Wpis z mikrobloga

dzisiejsze zdjęcie z rzeki Narew. susza wyjątkowo odsłoniła brzegi, zwykle na tej wysokości jest jedna wielka skarpa, a teraz dało radę nawet pomoczyć nogi i posiedzieć na piasku. mam działkę tuż nad tym odcinkiem i wybrałam się pierwszy raz od paru lat.

chyba mnie słońce za mocno przygrzało, bo pod wieczór zaczęła mnie boleć głowa i przerodziło się to w koszmarny pulsujący ból, poza tym wymioty i się cała trzęsłam. myślałam, że nie dotrwam
do Warszawy z powrotem. generalnie dzień pełen pecha, bo najpierw brama główna mi przywaliła w skroń (zablokował się jeden człon, a drugi się odbił i dostałam), a potem druga brama zdarła mi trochę skóry z palca i nabiła guza na kości. dobrze, że się w tej Narwi nie zdecydowałam pływać ( ͡° ͜ʖ ͡°)

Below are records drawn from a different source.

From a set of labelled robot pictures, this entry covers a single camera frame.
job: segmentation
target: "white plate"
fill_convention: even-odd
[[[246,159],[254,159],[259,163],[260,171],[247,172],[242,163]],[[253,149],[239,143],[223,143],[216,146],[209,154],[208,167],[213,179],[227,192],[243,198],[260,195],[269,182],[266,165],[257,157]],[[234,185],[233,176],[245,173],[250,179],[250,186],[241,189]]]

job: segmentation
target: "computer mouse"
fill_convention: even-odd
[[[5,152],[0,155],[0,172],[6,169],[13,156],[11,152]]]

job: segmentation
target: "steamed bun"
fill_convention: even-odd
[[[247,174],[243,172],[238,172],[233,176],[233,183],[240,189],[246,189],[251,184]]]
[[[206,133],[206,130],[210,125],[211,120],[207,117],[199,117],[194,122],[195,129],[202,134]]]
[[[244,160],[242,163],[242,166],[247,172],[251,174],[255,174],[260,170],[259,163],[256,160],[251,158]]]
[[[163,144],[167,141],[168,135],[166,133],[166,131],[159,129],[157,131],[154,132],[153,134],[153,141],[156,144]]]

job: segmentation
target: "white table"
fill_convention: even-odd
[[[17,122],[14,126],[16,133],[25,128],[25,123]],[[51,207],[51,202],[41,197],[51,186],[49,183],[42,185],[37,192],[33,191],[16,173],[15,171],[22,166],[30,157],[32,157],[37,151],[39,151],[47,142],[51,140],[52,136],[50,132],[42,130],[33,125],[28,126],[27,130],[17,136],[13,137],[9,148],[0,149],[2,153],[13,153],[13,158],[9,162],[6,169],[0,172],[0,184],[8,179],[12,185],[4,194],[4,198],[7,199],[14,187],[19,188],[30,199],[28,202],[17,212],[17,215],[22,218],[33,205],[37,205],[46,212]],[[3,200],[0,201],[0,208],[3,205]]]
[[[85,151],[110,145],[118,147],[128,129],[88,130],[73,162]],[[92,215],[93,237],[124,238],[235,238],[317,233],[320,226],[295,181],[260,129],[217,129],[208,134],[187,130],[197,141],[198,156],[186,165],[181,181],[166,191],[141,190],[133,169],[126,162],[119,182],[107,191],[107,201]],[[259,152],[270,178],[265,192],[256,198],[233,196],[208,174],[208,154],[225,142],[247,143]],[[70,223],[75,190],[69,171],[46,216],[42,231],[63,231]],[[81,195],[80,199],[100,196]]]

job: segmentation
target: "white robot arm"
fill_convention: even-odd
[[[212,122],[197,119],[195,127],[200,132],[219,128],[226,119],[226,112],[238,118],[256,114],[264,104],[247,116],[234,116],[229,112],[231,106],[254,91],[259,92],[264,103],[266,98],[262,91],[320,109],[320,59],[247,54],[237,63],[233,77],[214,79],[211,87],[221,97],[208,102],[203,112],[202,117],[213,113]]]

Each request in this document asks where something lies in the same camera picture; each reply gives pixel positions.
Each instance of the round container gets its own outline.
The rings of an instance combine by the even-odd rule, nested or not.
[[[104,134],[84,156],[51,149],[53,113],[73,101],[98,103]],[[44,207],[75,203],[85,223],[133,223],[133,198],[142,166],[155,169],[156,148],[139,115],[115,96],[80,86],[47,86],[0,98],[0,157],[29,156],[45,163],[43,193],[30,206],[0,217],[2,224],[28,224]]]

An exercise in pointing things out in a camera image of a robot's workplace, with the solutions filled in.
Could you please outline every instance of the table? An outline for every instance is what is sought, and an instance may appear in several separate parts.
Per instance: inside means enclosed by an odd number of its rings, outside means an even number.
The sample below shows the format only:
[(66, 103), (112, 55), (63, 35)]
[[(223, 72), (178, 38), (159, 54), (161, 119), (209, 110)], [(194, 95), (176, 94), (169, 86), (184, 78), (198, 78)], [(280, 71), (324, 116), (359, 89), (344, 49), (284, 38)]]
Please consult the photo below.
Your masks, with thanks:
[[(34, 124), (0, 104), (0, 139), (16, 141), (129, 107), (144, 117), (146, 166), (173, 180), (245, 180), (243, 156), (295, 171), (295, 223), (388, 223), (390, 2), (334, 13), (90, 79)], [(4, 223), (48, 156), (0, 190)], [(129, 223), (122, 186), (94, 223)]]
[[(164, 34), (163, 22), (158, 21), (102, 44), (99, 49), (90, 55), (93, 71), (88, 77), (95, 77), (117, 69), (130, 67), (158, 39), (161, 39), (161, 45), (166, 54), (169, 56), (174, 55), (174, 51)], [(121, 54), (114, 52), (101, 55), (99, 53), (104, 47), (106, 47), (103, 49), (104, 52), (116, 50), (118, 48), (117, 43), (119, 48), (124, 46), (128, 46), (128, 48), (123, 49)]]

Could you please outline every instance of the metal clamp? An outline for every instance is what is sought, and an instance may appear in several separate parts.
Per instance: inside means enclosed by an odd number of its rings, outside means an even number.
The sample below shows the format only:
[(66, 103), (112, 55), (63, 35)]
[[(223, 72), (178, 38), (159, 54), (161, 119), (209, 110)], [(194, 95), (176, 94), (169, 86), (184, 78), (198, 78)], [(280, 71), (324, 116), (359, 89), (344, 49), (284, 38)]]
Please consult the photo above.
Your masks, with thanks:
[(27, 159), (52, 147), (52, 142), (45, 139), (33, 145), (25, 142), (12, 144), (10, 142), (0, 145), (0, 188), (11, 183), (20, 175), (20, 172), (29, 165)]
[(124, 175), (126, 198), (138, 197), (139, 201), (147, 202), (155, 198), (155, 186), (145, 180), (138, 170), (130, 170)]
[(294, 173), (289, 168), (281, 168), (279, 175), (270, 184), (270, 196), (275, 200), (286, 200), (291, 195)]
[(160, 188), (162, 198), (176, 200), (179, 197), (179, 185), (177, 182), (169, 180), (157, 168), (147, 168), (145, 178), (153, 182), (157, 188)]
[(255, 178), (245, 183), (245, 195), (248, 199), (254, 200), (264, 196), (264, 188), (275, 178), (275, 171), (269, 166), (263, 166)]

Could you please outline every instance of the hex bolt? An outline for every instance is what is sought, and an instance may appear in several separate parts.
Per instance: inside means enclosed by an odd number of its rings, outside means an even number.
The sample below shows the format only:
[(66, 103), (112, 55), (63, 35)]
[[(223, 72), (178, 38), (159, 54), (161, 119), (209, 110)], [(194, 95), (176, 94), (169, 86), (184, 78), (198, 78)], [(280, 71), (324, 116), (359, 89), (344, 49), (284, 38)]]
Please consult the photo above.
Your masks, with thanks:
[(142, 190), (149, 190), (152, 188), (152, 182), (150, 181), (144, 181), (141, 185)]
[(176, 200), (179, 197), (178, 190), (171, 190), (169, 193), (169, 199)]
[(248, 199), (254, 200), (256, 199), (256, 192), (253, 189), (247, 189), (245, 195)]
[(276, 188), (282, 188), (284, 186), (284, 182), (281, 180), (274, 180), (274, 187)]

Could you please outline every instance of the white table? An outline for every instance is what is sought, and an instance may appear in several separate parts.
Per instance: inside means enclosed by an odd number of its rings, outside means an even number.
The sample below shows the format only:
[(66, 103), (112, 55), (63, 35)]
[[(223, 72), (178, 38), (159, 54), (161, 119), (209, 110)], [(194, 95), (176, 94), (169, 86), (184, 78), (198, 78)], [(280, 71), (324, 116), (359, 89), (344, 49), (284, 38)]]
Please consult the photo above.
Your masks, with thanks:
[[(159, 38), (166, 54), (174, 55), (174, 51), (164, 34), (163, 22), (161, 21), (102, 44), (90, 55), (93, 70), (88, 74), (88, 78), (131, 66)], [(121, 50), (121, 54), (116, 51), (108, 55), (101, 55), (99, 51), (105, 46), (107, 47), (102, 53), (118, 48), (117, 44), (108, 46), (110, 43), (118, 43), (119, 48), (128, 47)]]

#narew #fotografia #dzialeczka #wakacje #truestory #rzeka
Pobierz
źródło: comment_oklaLPScwRISnB9Yl3iOlOJPwGX7KwV9.jpg
  • 16
@92Gruszka: nie uważam tak. to jest głównie działka babci, wujek jeździ, a ja nie mam po co, bo mi się tam na dłuższą metę nudzi. pociągiem też nie chce mi się dojeżdżać, a samochodu nie mam. nic ciekawego po prostu, ale miałam ochotę na ognisko i grilla, więc pojechałam z koleżanką.
@spere: już przeszło po zimnych kompresach i wymiotach, więc raczej nic poważnego. zobaczymy potem, ale raczej sytuacja opanowana. jestem w domu więc nie zginę.
@SScherzo: Mieszkam w Narwiańskim Parku Narodowym i tutaj susza poczyniła niezwykłe spustoszenie. Praktycznie wyschło większość starorzeczy a główne koryto przypomina ledwie szerszy rów. U mnie to katastrofa.